Miguel commenta con naturalezza: “Non ho mai chiesto aiuto a Dio Padre perché L’ho sempre sentito vicino. Non l’ho mai chiamato come se fosse lontano, perché sapevo che era con me. Non mi è mai mancato il sostegno di Nostro Signore, per questo non l’ho chiesto per un caso particolare, assumendo ciascuno di essi come il più importante”.

“Nella mia famiglia sì che ho fatto ricorso in modo particolare alla mano di Dio per chiedergli assistenza e di farmi procedere sulla retta via, ma nella Polizia mi sono sempre sentito protetto e che camminavo mano nella mano con Dio. Per questo non ho deviato e ho agito invariabilmente entro i confini della giustizia e del diritto. Se lo avessi fatto, avrei chiesto a Dio clemenza”.

“Neanche l’11 aprile, il momento più importante della mia vita in polizia e che ha determinato un’interruzione della mia carriera, mi sono allontanato dal cammino che avevo tracciato per agire correttamente e del tutto conformemente alla legge”.

È vero, la sua carriera amministrativa ufficiale è stata stroncata, ma non la sua vita come avvocato di prestigio e bravo poliziotto.

La chiave: equilibrio e pace

Si è trattato di una parentesi, come tante nella vita. Quello che non ha mai abbandonato è il suo servizio al Paese e a tanta gente che lo cerca come professionista della sicurezza in un Venezuela che ha raggiunto picchi impensati di violenza, sequestri, aggressioni e omicidi.
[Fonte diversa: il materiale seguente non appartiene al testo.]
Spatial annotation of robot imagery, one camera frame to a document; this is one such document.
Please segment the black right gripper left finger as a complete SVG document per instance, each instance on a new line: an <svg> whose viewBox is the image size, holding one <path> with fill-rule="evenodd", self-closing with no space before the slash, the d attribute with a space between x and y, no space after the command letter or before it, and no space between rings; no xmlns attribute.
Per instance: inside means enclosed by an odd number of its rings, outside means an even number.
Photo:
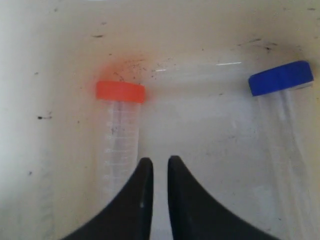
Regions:
<svg viewBox="0 0 320 240"><path fill-rule="evenodd" d="M65 240L148 240L151 234L154 168L151 159L138 162L115 198L93 219Z"/></svg>

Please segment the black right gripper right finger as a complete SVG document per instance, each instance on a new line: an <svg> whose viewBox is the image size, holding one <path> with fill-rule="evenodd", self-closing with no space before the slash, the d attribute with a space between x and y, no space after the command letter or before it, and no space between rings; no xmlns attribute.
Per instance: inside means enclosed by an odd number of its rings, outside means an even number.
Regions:
<svg viewBox="0 0 320 240"><path fill-rule="evenodd" d="M267 240L200 185L179 156L168 160L168 208L175 240Z"/></svg>

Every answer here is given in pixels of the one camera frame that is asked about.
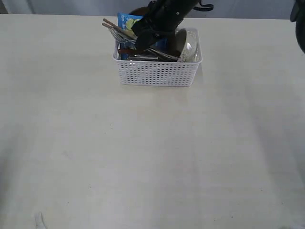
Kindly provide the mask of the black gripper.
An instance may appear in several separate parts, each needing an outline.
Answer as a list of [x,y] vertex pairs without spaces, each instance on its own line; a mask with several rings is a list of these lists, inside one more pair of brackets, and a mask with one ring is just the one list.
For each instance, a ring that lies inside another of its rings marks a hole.
[[170,36],[176,28],[176,26],[168,26],[165,22],[155,23],[150,17],[144,16],[132,26],[132,31],[137,37],[135,47],[145,50],[159,40]]

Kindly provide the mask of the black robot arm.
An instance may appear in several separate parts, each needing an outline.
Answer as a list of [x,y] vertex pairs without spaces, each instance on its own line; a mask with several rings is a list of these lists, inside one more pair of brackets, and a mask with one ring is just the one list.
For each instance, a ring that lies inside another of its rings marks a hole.
[[135,47],[144,50],[170,36],[198,3],[197,0],[150,2],[147,14],[132,26],[132,31],[137,37]]

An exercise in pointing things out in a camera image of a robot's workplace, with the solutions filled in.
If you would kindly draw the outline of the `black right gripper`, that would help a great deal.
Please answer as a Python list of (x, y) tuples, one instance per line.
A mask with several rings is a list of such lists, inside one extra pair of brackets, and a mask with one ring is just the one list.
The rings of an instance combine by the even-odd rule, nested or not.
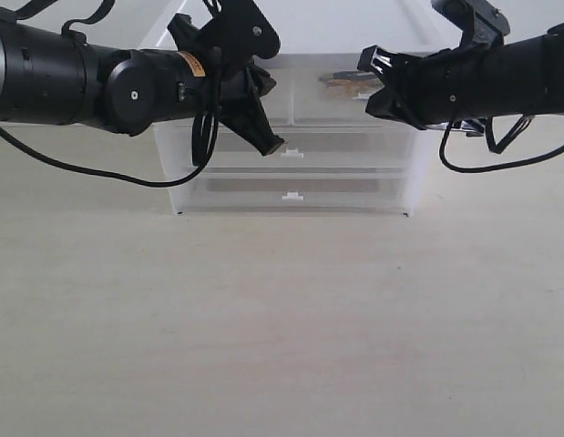
[(388, 88), (372, 94), (365, 112), (371, 117), (435, 129), (450, 121), (457, 97), (457, 52), (443, 49), (421, 56), (368, 46), (359, 56), (357, 70), (372, 74)]

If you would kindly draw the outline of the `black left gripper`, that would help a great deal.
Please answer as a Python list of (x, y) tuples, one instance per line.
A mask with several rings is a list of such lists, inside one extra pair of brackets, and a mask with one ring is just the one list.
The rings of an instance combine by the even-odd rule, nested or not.
[(273, 132), (261, 103), (261, 97), (275, 87), (271, 73), (253, 61), (233, 78), (223, 80), (220, 87), (220, 122), (264, 157), (284, 144), (284, 139)]

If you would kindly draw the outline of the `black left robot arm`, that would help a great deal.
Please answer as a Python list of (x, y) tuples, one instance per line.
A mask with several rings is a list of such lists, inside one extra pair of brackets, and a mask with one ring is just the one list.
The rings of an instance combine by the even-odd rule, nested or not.
[(282, 139), (261, 103), (275, 80), (254, 63), (280, 49), (269, 23), (215, 17), (196, 27), (177, 14), (168, 30), (172, 50), (122, 49), (0, 19), (0, 121), (82, 124), (134, 137), (215, 111), (261, 154), (275, 152)]

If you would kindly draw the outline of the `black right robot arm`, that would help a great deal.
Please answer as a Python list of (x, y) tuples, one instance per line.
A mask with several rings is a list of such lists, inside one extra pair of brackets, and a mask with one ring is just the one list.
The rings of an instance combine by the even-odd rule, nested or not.
[(365, 111), (427, 130), (450, 121), (564, 115), (564, 23), (511, 44), (477, 44), (426, 56), (368, 46), (358, 70), (378, 78)]
Miguel lamenta che molti vedano il lavoro del poliziotto come disprezzabile o come una risorsa per chi non ha molto da offrire. Quante volte abbiamo sentito dire “Mio figlio non ama studiare, non è un bravo sportivo, non so cosa fa nel tempo libero… va bene come poliziotto!”

Si tratta ovviamente di considerazioni dispregiative. “Ritengo che per fare il poliziotto si debba essere preparati molto bene, capaci, e soprattutto bisogna avere una mente e un equilibrio emotivo enorme per poter esercitare questo compito e occuparsi in modo adeguato degli incarichi importanti in cui una tua decisione può avere ripercussioni molto gravi. Bisogna avere grande pace e apprezzamento per l’essere umano, per poter agire sempre con giustizia”, afferma Miguel.

La sua tranquillità è evidente, come anche il rispetto per la vita in un ambiente in cui la morte si affaccia da tutte le parti. E quella serenità la dà solo la fede.